All my "Why?" questions have been answered. This book is ready to fly out of my hands and into nanowrimo's gruel-churning machine for the draft that I will edit down to half-size and ... then... it will be ready for editing.
Today, it just clicked.
This will be the year these books FINALLY get out of my head and onto the typed page in a clear, unobtrusive way. YIPPEEEE!
I've got it! I've got it! I've got it! I've got it! I've got it!

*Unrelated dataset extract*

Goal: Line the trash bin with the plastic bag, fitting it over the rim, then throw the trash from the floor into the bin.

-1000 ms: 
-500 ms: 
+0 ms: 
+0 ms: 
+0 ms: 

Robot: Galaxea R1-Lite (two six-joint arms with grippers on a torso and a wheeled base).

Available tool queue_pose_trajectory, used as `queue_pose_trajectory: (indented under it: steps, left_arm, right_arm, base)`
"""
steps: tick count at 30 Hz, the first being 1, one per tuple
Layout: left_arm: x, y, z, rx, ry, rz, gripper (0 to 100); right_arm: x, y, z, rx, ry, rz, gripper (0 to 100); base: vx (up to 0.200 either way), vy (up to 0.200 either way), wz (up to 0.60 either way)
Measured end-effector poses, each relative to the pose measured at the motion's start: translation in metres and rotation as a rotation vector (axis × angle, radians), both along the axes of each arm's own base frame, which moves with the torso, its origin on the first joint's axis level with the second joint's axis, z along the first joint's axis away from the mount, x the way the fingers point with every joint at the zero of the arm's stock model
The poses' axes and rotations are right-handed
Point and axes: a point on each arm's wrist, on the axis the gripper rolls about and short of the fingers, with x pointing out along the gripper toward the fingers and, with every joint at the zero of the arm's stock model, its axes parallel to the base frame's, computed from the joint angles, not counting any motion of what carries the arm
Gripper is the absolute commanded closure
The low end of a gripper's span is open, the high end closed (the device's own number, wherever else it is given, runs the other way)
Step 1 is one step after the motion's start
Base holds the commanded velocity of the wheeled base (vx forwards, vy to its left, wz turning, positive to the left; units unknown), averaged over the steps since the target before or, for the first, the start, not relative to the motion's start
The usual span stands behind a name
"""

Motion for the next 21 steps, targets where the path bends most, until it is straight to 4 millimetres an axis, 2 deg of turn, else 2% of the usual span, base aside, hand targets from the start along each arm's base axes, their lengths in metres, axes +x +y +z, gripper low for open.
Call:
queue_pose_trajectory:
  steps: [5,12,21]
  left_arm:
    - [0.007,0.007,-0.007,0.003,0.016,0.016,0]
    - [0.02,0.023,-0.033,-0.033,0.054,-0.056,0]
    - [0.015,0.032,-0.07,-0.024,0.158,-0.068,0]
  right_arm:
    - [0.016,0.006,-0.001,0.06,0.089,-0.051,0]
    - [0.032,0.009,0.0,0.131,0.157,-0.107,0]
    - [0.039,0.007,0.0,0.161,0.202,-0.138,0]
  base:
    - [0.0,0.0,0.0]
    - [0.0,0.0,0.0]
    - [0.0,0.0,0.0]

Come on nanowrimo! I'm just blazing to go here!
Sunday, October 07, 2007
Font Me!

Fontimus Maximus!
After a few days of work, the mathematically-pure letterforms, and all (and I do mean ALL) of the available ligatures are nearing completion! (This is where I give CBU tons and tons and tons of thanks for taking my old digital designs and staring endlessly at my handwriting of this language and creating the perfect glyphs, double ligatures and triples. MASTER at geometry, I'm telling you.)
This is a really great thing - because - NOW - I can include all of the beautiful original words in the footnotes and the appendices of the books.
I'm hoping to have all of the extraneous data out of the way for the 2007 Nano competition this year... which I think will be great. All my pieces are at my fingertips this year, and all the kabbalistic crap has been reduced to bare minimums.
I have almost 'all' of my WHY?! questions answered - and that's a great starting point. It's going to be a great year!